### [Prompt]
Your answer should consist of each line below that includes the word "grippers".

### [Provided material]
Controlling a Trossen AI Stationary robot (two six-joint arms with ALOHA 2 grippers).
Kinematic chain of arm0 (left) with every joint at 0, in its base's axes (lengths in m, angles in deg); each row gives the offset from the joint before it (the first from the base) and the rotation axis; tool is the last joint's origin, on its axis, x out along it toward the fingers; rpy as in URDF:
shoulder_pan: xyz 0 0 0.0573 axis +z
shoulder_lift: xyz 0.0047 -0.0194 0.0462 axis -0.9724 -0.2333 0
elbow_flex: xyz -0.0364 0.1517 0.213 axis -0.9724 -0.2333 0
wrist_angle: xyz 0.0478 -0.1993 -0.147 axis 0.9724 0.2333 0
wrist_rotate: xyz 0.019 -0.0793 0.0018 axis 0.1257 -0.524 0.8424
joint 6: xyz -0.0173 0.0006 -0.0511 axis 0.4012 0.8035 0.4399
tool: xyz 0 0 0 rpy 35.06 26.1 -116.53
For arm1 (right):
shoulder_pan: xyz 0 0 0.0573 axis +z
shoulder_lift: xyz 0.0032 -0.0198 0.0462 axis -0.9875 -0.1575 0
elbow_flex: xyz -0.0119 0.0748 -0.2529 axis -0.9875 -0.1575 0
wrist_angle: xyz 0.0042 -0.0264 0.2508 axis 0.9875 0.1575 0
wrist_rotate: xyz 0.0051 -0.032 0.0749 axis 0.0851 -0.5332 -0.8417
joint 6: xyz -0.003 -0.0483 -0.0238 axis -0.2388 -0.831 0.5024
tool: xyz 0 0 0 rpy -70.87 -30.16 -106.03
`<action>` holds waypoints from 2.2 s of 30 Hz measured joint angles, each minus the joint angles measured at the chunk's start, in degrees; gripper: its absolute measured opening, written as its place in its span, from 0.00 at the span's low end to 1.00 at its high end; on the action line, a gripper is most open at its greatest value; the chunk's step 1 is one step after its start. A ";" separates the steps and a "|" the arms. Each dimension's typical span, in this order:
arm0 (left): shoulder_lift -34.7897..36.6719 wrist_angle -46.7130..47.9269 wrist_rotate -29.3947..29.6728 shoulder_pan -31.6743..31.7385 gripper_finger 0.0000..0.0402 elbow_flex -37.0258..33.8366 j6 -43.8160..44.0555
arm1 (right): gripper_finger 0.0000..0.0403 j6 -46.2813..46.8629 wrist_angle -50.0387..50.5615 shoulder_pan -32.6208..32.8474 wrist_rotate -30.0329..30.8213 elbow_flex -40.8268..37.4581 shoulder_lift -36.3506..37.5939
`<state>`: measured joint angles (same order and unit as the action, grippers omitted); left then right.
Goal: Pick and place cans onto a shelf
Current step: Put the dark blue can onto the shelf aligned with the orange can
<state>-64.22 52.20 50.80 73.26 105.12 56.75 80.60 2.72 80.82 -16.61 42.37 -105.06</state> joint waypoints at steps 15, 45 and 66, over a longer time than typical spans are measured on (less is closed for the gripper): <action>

### [Exercise output]
Controlling a Trossen AI Stationary robot (two six-joint arms with ALOHA 2 grippers).
`<state>`: measured joint angles (same order and unit as the action, grippers omitted); left then right.

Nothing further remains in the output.